Is An Element of a Sequence an Object?

Thomas Jollans tjol at tjol.eu
Sat Jun 3 15:38:03 EDT 2017


On 03/06/17 21:10, Jon Forrest wrote:
> I'm learning about Python. A book I'm reading about it
> says "... a string in Python is a sequence. A sequence is an ordered
> collection of objects". This implies that each character in a string
> is itself an object.
> 
> This doesn't seem right to me, but since I'm just learning Python
> I questioned the author about this. He gave an example the displays
> the ids of string slices. These ids are all different, but I think
> that's because the slicing operation creates objects.
> 
> I'd like to suggest an explanation of what a sequence is
> that doesn't use the word 'object' because an object has
> a specific meaning in Python.
> 
> Am I on the right track here?

No, strings don't internally store the characters as objects, and yes,
the slicing operation creates objects. However, strings *are* sequences,
sequences *are* ordered collections of objects.

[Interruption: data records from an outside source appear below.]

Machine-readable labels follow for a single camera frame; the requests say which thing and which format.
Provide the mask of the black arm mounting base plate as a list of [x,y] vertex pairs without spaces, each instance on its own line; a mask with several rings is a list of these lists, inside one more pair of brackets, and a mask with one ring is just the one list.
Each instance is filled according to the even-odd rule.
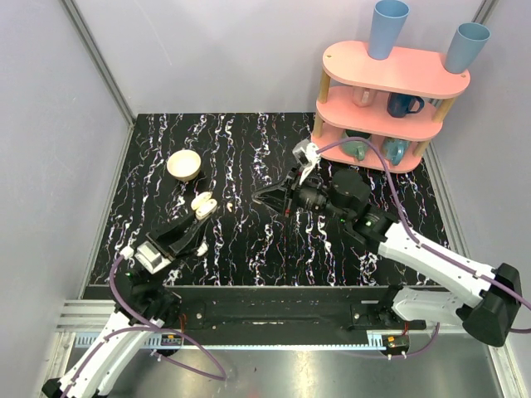
[[214,325],[328,324],[353,330],[423,330],[422,320],[404,321],[391,310],[388,287],[177,286],[187,327]]

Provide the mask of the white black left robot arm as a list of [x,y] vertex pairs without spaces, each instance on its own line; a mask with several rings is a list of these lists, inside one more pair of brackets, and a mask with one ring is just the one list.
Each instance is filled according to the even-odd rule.
[[126,246],[110,271],[114,310],[84,356],[62,377],[47,380],[46,397],[106,397],[136,352],[156,332],[171,333],[183,317],[182,297],[164,285],[171,268],[205,253],[208,218],[192,212]]

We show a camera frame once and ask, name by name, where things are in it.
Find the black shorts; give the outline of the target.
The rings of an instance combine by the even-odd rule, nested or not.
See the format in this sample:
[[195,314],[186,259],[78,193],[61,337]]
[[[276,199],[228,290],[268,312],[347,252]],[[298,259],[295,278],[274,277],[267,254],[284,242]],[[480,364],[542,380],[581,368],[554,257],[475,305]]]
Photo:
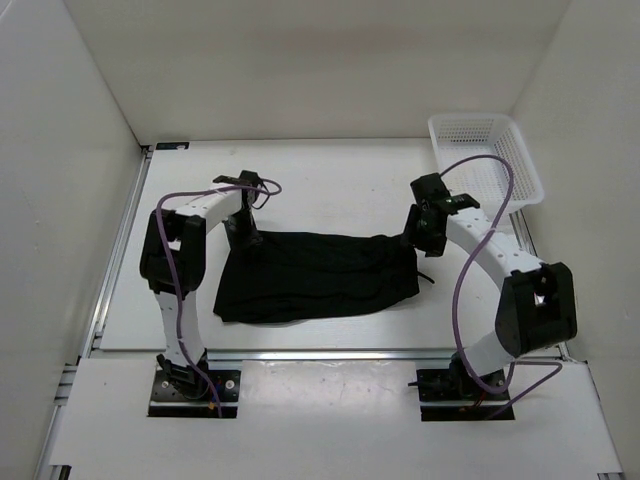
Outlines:
[[416,296],[425,277],[400,236],[264,231],[261,237],[227,257],[213,305],[225,323],[372,314]]

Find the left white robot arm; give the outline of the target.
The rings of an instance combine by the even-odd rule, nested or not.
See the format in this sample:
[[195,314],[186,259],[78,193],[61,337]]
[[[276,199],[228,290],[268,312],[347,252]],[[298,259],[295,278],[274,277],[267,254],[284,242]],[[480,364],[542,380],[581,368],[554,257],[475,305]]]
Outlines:
[[281,192],[253,171],[218,176],[201,191],[173,192],[158,200],[149,216],[139,271],[160,308],[165,350],[157,357],[166,381],[188,400],[219,402],[208,368],[197,311],[197,290],[207,264],[207,236],[218,225],[229,247],[253,252],[262,242],[253,209],[260,197]]

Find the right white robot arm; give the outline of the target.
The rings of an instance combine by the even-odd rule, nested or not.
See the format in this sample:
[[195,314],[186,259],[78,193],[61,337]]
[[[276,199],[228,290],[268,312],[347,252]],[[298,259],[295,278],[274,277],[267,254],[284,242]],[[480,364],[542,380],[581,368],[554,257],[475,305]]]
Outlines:
[[546,263],[521,250],[497,231],[475,199],[451,194],[439,174],[424,175],[410,188],[415,202],[404,240],[428,257],[440,257],[447,243],[456,244],[468,255],[461,272],[478,265],[500,291],[493,329],[466,346],[458,308],[464,280],[457,279],[451,308],[456,352],[449,367],[450,390],[464,400],[482,390],[499,395],[507,387],[490,384],[491,375],[511,374],[520,357],[576,336],[572,272],[562,262]]

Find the white perforated plastic basket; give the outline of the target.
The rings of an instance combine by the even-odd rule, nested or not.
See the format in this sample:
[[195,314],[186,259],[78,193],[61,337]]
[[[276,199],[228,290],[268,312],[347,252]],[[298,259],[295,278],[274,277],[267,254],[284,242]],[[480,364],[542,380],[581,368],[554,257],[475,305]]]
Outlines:
[[523,137],[510,117],[490,113],[438,114],[428,120],[439,171],[451,167],[445,184],[468,193],[493,218],[507,193],[513,192],[505,216],[544,200],[545,192]]

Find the aluminium table frame rail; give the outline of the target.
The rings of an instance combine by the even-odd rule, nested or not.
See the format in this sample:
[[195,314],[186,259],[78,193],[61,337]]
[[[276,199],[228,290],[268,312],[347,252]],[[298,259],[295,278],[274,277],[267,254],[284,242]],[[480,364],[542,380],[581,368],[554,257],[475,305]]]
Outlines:
[[254,170],[283,192],[257,213],[267,230],[395,234],[409,185],[435,167],[426,140],[194,142],[156,150],[111,275],[101,335],[81,360],[50,462],[72,479],[618,479],[622,468],[588,367],[562,371],[515,405],[511,421],[425,422],[410,387],[454,343],[449,308],[464,259],[422,259],[434,278],[390,310],[289,326],[229,325],[212,313],[227,254],[209,237],[198,291],[203,340],[239,368],[233,419],[147,414],[160,311],[140,277],[146,221],[166,193]]

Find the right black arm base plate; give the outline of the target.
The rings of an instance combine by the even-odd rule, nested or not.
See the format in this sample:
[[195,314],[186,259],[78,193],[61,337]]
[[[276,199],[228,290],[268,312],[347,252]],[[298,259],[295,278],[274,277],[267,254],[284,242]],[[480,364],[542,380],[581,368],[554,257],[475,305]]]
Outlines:
[[456,386],[446,369],[418,369],[407,387],[418,393],[422,422],[510,421],[515,419],[508,391],[489,394],[475,383]]

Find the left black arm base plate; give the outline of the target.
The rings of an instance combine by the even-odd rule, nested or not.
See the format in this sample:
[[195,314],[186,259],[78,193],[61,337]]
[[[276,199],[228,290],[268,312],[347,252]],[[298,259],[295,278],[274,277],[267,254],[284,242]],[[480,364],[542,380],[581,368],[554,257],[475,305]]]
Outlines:
[[206,382],[184,393],[171,384],[167,375],[157,370],[150,393],[148,417],[235,419],[241,387],[240,370],[213,370],[210,379],[220,400],[220,407],[210,407],[213,395]]

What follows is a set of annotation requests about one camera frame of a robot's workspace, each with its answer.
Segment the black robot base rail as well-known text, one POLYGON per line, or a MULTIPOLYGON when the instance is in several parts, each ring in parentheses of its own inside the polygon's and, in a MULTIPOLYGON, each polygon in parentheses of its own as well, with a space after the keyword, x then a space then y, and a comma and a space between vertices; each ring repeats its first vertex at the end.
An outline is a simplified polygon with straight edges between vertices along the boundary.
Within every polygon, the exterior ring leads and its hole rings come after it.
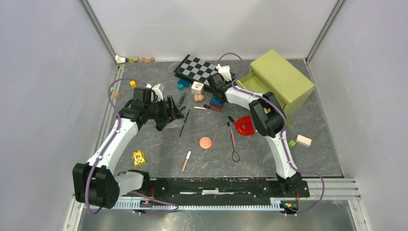
POLYGON ((308 198, 306 181, 287 185, 277 178, 146 178, 119 183, 120 195, 137 195, 154 205, 253 206, 270 205, 274 199, 294 201, 308 198))

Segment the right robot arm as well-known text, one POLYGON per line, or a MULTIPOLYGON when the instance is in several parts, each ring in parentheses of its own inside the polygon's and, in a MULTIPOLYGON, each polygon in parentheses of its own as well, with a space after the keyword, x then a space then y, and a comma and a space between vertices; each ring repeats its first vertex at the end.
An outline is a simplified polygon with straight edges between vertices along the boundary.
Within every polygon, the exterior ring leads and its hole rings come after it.
POLYGON ((236 80, 227 81, 221 74, 214 74, 207 81, 217 100, 250 111, 255 129, 265 137, 274 156, 279 193, 283 196, 295 193, 302 176, 292 159, 286 138, 287 119, 275 95, 270 91, 261 94, 244 90, 235 85, 236 80))

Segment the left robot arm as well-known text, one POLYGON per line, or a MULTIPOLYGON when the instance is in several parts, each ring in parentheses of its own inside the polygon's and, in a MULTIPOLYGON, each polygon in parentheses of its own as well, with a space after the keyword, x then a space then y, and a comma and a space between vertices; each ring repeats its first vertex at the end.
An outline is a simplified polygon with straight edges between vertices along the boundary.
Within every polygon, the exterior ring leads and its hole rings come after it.
POLYGON ((84 203, 92 215, 91 207, 112 208, 118 198, 130 192, 146 196, 151 191, 149 174, 132 170, 114 176, 115 167, 129 142, 149 120, 156 123, 158 131, 174 121, 183 118, 173 97, 163 97, 160 89, 136 88, 133 97, 117 111, 115 124, 96 153, 84 164, 73 168, 75 198, 84 203))

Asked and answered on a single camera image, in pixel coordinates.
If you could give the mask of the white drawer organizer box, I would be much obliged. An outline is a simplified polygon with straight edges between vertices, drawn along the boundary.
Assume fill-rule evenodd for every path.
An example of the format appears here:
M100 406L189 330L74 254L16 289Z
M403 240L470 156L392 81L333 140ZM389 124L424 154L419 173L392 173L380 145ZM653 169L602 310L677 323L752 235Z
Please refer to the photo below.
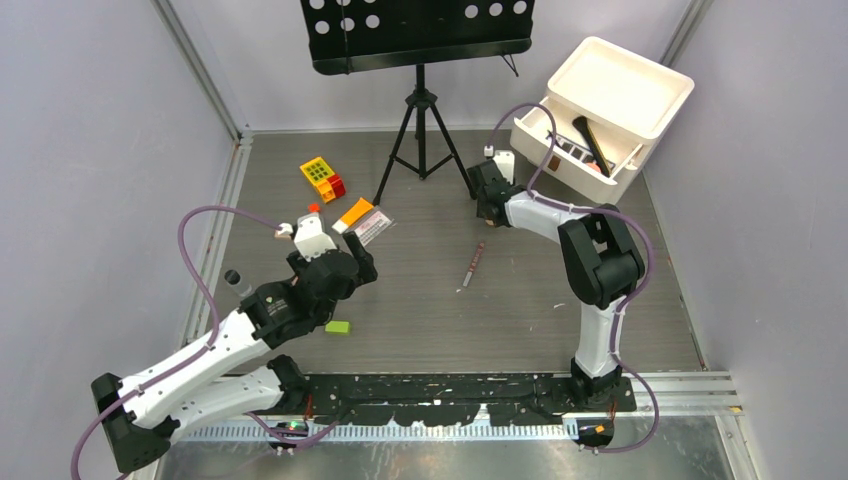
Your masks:
M694 87L684 74L590 36L548 79L546 99L586 119L616 174L663 137Z

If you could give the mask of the clear false lashes pack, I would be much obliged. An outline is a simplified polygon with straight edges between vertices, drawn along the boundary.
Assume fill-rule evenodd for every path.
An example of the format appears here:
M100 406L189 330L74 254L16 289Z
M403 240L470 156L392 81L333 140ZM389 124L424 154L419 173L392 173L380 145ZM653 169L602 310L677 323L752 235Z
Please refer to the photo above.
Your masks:
M353 231L365 247L393 224L394 219L390 215L379 208L374 208L357 223Z

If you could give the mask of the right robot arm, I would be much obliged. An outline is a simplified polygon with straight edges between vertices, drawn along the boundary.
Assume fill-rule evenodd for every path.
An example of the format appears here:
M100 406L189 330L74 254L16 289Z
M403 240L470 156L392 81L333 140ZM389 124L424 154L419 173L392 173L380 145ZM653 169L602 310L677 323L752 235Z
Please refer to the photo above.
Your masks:
M613 205L575 206L527 190L510 181L492 159L468 168L467 176L479 218L559 245L568 285L581 302L569 389L577 406L598 409L622 376L618 347L624 303L645 274L622 215Z

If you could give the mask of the white drawer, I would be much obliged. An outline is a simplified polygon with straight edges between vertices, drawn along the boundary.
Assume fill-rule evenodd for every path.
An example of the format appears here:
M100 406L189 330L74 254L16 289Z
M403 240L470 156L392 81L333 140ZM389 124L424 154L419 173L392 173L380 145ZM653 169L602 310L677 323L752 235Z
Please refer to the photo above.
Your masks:
M582 135L572 126L572 120L576 117L575 111L545 97L541 100L541 106L514 120L511 147L534 165L541 163L549 149L550 140L546 139L548 130L588 148ZM616 164L612 176L607 178L585 164L574 161L560 150L553 151L553 158L544 172L594 203L616 203L633 182L648 148L594 121L589 126L606 160Z

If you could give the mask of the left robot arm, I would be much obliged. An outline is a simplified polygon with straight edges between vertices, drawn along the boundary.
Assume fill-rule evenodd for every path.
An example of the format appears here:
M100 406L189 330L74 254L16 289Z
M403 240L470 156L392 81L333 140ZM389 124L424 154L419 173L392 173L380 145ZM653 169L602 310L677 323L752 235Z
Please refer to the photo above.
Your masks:
M162 457L189 433L241 413L305 408L309 382L281 354L252 372L224 374L283 343L327 324L338 301L374 282L373 256L358 236L308 261L291 253L293 277L263 284L244 298L216 333L135 375L104 373L91 383L100 422L119 472L132 473Z

The sentence "A sequence is an ordered collection of objects" means that
a sequence has (ordered) elements, you can access these elements, and
when you do that, you will get an object (seeing as everything is an
object).

It does *not* imply that all the elements of a sequence exist in memory
before you access them. This definition of a sequence describes the
behaviour, not the implementation, of a sequence object.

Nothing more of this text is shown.